Critics: Ga. Forfeiture Reform Leaves Citizens Vulnerable

Critics of Georgia's civil forfeiture laws say the burden still falls on the property owner to get their seized assets back.
Critics of Georgia's civil forfeiture laws say the burden still falls on the property owner to get their seized assets back.
Credit kenstein / flickr.com

Georgia Senators unanimously voted Tuesday to change how law enforcement agencies can use the proceeds from property they seize, in a process known as civil forfeiture.

But critics say the bill doesn’t go far enough to protect innocent property owners who haven’t been charged with crimes in the first place. Civil forfeiture is a process when law enforcement can take property from someone on suspicion of illegal activity ─ but not necessarily charging them with any wrongdoing.

In October, a Georgia woman was stopped at Atlanta Hartsfield-Jackson Airport after carrying more than $10,000 with her, according to her lawyer Amanda Evans. Evans says the woman was planning to move to California with her boyfriend and buy a house. But Evans said Clayton County Police suspected something was up with the woman’s money.

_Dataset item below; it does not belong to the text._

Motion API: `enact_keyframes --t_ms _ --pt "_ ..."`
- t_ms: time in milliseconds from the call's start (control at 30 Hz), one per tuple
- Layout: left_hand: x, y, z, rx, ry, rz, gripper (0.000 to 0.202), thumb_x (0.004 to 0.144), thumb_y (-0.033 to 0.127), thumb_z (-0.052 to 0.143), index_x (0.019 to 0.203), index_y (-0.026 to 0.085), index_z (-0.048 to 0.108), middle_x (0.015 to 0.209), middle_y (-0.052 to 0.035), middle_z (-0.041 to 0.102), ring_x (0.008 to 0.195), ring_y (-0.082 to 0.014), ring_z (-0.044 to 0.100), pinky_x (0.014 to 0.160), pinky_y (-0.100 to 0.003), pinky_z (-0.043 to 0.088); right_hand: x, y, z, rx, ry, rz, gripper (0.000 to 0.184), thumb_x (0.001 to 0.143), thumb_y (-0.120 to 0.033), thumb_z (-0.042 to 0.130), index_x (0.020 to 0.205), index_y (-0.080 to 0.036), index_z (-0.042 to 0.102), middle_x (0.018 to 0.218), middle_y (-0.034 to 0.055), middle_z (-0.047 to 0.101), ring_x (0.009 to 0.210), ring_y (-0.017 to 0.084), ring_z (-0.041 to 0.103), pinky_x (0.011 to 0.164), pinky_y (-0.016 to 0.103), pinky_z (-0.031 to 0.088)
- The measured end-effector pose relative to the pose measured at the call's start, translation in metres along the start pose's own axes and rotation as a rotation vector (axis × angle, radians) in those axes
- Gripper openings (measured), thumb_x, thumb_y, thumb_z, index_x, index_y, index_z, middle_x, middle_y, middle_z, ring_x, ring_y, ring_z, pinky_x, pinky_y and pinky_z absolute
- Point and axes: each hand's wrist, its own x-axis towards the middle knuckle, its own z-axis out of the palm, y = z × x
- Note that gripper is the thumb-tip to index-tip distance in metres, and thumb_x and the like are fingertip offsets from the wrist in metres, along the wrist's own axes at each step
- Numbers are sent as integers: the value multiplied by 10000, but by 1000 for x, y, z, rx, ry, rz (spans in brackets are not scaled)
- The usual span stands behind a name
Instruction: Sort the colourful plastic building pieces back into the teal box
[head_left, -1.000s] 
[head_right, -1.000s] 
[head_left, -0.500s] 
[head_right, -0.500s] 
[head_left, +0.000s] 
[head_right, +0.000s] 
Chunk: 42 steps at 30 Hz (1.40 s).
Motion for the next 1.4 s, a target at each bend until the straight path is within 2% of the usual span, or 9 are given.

“She was actually on a plane that was going to go through Phoenix, and they claimed something about Atlanta to Phoenix is some sort of known drug route,” Evans said.  “They start telling her we know a drug mule when we see one.”

Evans said the money was seized under civil forfeiture laws. Clayton County Police didn’t return requests for comment. But Evans said the money hasn’t been returned to her clients.    

“It’s a lot of money,” Evans said. “That means a big deal to their life. They’ve had to change their plans, and they’ve never been charged with anything.

But it’s all technically legal.

Reforms this year in the state legislature will require law enforcement agencies to be more transparent about how they spend the forfeiture money, and the money can only be used for official law enforcement purposes.  

Advocates say the bill’s a good first step but doesn’t go far enough since people can still have their property taken out of suspicion.

“Burdens are still on the property owner to try to get their property back,” Scott Bullock, a senior attorney at the Institute for Justice, said. 

Paying for a lawyer can get expensive to get a few thousand dollars back, Bullock said.

He said other states have taken further steps to change civil forfeiture laws. New Mexico this year passed a reform bill that requires a person to be found guilty of a crime before having their assets seized.  

But Terry Norris, executive director of the Georgia Sheriffs’ Association, said there isn’t anything wrong with the law here.

“This has been an effective tool for, I guess, 30 years in fighting crime and drug activity,” he said. 

Norris said he supports this year’s bill because it will help ensure more confidence from the public when it comes to knowing what departments spend their money on.

Meanwhile, Evans, the attorney, said she’s still waiting on a notice from law enforcement that her clients’ property was even seized so she can go move forward with the case.  

“We don’t actually have a case number to stand up and defend,” Evans said. “We’re just trying to figure out what is our next step in order to get these young people their money back.”

The legal process would also change with the reform. Under the proposal, law enforcement agencies have to process civil forfeiture proceedings within 60 days.

The bill goes back to the House now for review.